I carry seven plastic jerry jugs, four for diesel, two for water and one of gasoline. They’re tied to boards on each side of the deck which are tied to the bottom of the shrouds just above the toe rail. Eighteen inches of the board protrudes beyond the front jerry can (first mistake).
Picture doing a tack by yourself while the wave height is almost as high as the boat is long! To get the bow to swing through the tack I’d back-wing the jib to help the bow move a crossed the center of the wind. Then there’s a bit of confusion while you get the autopilot set so that you can then get the jib sheet tied off on the self tailing winch. On one of my less that spectacular tacks, the flapping jib sheet wrapped around the afore-mentioned board, sticking out in fromt of the jerry can. The only way to free it was to go forward and unwrap it.

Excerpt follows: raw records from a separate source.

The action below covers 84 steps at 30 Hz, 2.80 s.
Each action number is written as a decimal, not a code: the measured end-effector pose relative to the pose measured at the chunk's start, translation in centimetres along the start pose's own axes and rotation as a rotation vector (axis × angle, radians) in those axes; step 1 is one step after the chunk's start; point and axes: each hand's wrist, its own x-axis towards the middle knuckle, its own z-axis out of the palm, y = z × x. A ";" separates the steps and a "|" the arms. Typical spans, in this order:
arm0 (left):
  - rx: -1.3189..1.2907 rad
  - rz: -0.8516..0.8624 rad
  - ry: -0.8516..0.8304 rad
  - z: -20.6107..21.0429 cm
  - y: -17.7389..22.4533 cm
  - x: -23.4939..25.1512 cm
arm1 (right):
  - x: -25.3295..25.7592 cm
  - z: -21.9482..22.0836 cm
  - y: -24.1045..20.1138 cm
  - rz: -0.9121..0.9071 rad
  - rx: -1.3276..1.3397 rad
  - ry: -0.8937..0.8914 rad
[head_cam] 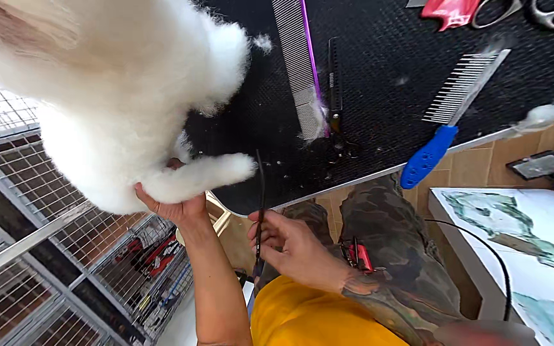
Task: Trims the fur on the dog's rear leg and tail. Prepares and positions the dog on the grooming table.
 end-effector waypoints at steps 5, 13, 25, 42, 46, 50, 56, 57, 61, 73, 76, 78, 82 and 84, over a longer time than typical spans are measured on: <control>-0.071 -0.024 -0.041 0.3 0.1 0.1 | 2.1 1.1 0.1 0.071 -0.058 0.001; -0.109 -0.028 -0.047 0.4 0.0 0.3 | 1.2 2.8 1.0 -0.105 -0.028 0.119; -0.134 -0.039 -0.077 0.6 0.0 0.4 | 0.5 1.2 4.3 -0.208 0.135 0.001; -0.114 -0.023 -0.114 0.4 0.2 0.6 | 2.4 0.8 2.7 -0.172 0.129 0.038; -0.125 -0.025 -0.129 0.5 0.1 0.6 | 2.2 0.9 2.3 -0.124 0.128 0.057; -0.087 -0.003 -0.110 0.4 0.1 0.6 | 1.9 0.9 2.1 -0.094 0.119 0.067; -0.056 0.037 -0.139 0.0 0.1 0.6 | 1.1 1.1 2.2 -0.104 0.165 0.092; -0.050 0.036 -0.142 0.0 0.2 0.7 | 0.9 1.1 2.2 -0.138 0.170 0.090; -0.032 0.012 -0.128 -0.5 0.4 0.8 | 0.6 1.4 2.2 -0.194 0.147 0.061; 0.017 0.035 -0.158 -0.1 0.2 0.6 | 0.3 0.7 1.0 -0.041 0.146 0.064; 0.021 0.023 -0.167 -0.2 0.3 0.6 | 0.3 0.7 1.4 -0.142 0.153 0.072; 0.033 0.029 -0.165 -0.1 0.3 0.5 | 0.4 0.7 1.5 -0.178 0.157 0.060; 0.008 0.014 -0.135 -0.3 0.3 0.2 | 0.4 0.5 1.1 -0.093 0.122 0.044; -0.002 -0.001 -0.145 -0.3 0.4 0.2 | 0.3 0.4 1.0 -0.055 0.115 0.037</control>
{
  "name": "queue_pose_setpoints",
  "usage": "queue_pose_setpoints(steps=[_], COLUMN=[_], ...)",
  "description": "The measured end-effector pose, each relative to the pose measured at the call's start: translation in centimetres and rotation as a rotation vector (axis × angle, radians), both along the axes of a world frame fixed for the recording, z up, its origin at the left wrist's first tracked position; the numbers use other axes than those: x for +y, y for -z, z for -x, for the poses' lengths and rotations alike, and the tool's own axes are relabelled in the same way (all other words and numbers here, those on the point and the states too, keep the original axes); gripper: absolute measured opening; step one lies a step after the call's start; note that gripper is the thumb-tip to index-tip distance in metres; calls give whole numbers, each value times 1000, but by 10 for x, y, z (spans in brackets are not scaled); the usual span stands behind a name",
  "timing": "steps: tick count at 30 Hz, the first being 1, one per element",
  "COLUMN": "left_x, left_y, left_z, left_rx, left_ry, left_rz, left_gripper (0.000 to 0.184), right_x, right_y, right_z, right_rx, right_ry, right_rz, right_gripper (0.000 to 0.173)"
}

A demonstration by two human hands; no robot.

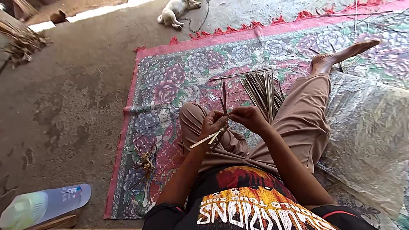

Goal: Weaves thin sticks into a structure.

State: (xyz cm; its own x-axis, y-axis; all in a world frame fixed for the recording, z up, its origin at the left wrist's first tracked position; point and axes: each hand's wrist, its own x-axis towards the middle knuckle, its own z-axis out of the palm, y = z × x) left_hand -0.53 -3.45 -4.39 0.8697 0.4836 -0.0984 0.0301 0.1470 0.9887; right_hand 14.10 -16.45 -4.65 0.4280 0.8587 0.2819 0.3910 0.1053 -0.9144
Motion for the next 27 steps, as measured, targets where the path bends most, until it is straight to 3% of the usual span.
queue_pose_setpoints(steps=[3,6,9,12,16,22,27], left_x=[-2,1,7,11,9,5,3], left_y=[6,4,-9,-19,-15,-14,-20], left_z=[-3,1,1,1,-1,2,6], left_rx=[6,9,32,45,47,43,36], left_ry=[-45,-31,-39,-42,-30,-60,-60], left_rz=[34,29,229,362,366,228,114], left_gripper=[18,14,14,16,16,14,16], right_x=[2,-1,-5,-7,-1,1,5], right_y=[0,-2,-4,-7,-1,-7,-10], right_z=[5,6,1,-2,5,21,27], right_rx=[-229,-125,-1,-47,-58,344,501], right_ry=[-1,-99,-140,-158,-160,-106,-33], right_rz=[80,140,52,-61,-143,24,56], right_gripper=[13,16,16,23,10,6,7])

It’s still doing gale force winds so once again I strapped on the safety harness and tethered it to a jack line I have running fore and aft on the deck. I crawled on my hands and knees up the low side (second mistake). When I unwrapped the jib sheet from the board it began to flap wildly about, and quicker than I can type, looped around my neck and yanked me to the limit of the tether, six or eight feet in the air, and then tried to choke me to death. Failing that it threw me to the deck where I did a face plant. Before I did the second trip into the air I hooked the fingers of both hands between the line and my neck so that when I was slapped into the deck again I could free the line from around my neck. The downside of this maneuver was that when I hit the deck the second time my hands were occupied so I couldn’t break my fall. I pressed my cheek to the deck so the line couldn’t snare me again and slithered on my belly back past the primary winch while the jib sheet beat me to death on the back. If I’d not had the safety harness clipped on, I’d have been tossed into the sea. But if I’d gone down the high side and crossed over I might not have had to experience the whole thing. Lesson learned, but my next task was to crawl forward with a saw and remove the excess board.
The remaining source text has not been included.